Они вошли в узкую расщелину. Протянув руку, можно было почти коснуться скалы. Расщелина постепенно расширялась, сворачивала влево и выводила в бухту-петлю, почти со всех сторон окруженную сушей. Пять или шесть строений, белый дом в отдалении, церковь с покосившимся шпилем, обшитыми вагонкой стенами и старыми ступеньками, выложенными плиткой. Куойл даже представить себе не мог бы такого потаенного и разоренного уголка. От его пустынности и хитроумности доступа к нему возникало ощущение, что находишься в могиле.
– Странное место, – сказал Куойл.
– Остров Зоркий. В Якорном когте раньше говорили, что жителей этого острова отличают две вещи: во‑первых, все они, как рыбы-собаки[60], имеют особый нюх на рыбу и, во‑вторых, – знают о вулканах больше, чем кто бы то ни было на Ньюфаундленде.

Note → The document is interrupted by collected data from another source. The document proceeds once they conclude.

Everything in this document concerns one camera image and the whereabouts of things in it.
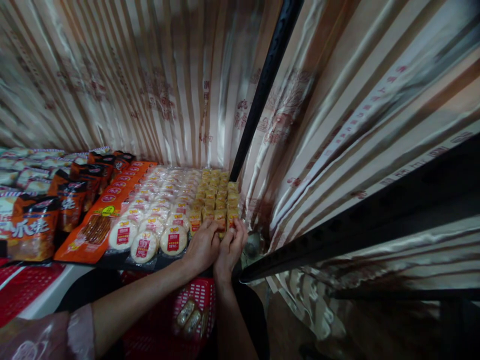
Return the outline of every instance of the red tray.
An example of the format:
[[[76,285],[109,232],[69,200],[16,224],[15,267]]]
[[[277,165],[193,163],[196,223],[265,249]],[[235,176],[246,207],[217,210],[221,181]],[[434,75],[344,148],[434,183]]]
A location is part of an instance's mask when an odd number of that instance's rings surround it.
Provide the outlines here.
[[[124,271],[122,281],[129,284],[143,276],[145,275]],[[180,335],[174,335],[173,324],[190,297],[202,312],[206,308],[210,312],[206,335],[200,338],[199,325],[193,338],[186,340]],[[198,277],[160,302],[123,336],[125,358],[195,359],[212,333],[215,315],[214,280]]]
[[[64,267],[53,263],[49,266],[0,268],[0,328],[43,293],[59,277]]]

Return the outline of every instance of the hand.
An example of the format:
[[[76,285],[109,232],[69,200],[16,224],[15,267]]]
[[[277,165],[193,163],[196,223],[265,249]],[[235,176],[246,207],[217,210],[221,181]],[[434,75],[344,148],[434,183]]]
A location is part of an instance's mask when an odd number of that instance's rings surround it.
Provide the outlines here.
[[[219,225],[210,219],[205,220],[190,241],[182,261],[197,276],[208,269],[219,255]]]
[[[225,233],[220,243],[218,258],[213,265],[213,277],[217,284],[231,284],[232,271],[242,255],[249,233],[243,221],[233,219],[232,227]]]

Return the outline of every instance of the black metal pole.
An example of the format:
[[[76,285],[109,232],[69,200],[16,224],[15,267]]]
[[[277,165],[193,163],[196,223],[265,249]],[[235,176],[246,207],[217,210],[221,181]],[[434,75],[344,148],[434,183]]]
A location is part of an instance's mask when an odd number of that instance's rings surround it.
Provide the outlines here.
[[[275,31],[271,38],[268,53],[266,55],[263,69],[261,70],[258,86],[251,103],[250,112],[246,120],[245,129],[241,136],[240,145],[236,152],[235,162],[230,173],[230,181],[237,181],[245,158],[250,149],[250,144],[257,129],[257,125],[264,110],[265,103],[269,97],[270,89],[275,80],[275,76],[284,57],[285,50],[290,40],[290,36],[299,17],[300,10],[304,0],[284,0],[280,15],[276,22]]]
[[[480,214],[480,134],[243,269],[247,283]]]

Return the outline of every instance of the red label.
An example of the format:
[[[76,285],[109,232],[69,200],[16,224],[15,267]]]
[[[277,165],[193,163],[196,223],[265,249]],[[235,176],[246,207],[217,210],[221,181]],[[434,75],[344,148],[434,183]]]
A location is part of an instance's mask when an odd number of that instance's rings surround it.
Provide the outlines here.
[[[149,251],[150,240],[140,239],[138,242],[138,247],[136,248],[136,257],[137,258],[146,258],[147,252]]]
[[[180,246],[180,234],[170,234],[168,235],[168,251],[177,251]]]
[[[129,234],[130,234],[130,228],[125,227],[125,228],[119,228],[118,232],[116,233],[116,244],[121,245],[121,244],[126,244],[129,242]]]

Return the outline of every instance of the shiny fabric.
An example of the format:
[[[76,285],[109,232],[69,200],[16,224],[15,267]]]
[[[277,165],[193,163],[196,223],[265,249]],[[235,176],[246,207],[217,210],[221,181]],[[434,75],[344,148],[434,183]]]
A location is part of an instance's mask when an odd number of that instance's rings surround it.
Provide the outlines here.
[[[5,0],[0,143],[230,170],[281,5]],[[480,132],[478,13],[475,0],[304,2],[239,178],[266,252]],[[463,268],[478,286],[476,225],[443,231],[453,248],[414,236],[270,283],[323,344],[351,340],[326,286],[441,288]]]

Билли подвел лодку к берегу, выключил мотор и поднял его из воды. Наступила тишина, нарушавшаяся только капающей с лопастей пропеллера водой да пронзительными криками чаек. Билли откашлялся, сплюнул и указал на изгиб суши, ведущий к дому, отстоящему далеко от берега.
– Вот наш старый дом.
Когда-то выкрашенный красной краской, теперь, под воздействием соли, дом приобрел унылый грязно-розовый цвет. Прихватив сумку, Билли выпрыгнул из лодки – каблуки его сапог оставили на песке полукруглые следы – и привязал лодку к трубе, вбитой в скалу. Куойл выкарабкался следом за ним. Тишина. Только скрип их шагов по гальке и тихий ропот моря.
– Когда мой отец был мальчиком, здесь жило пять семей – Притти, Пулы, Сопы, Пили и Каслеты. Все семьи переженились друг с другом. Это были добрые, хорошие люди, таких сейчас уж нет. Теперь каждый за себя. Даже женщины.
Он попробовал поднять обвалившийся и заросший травой кусок забора, но тот сломался у него в руках, ему удалось лишь отодрать сорняки от оставшейся стоять секции, и он подпер ее камнями.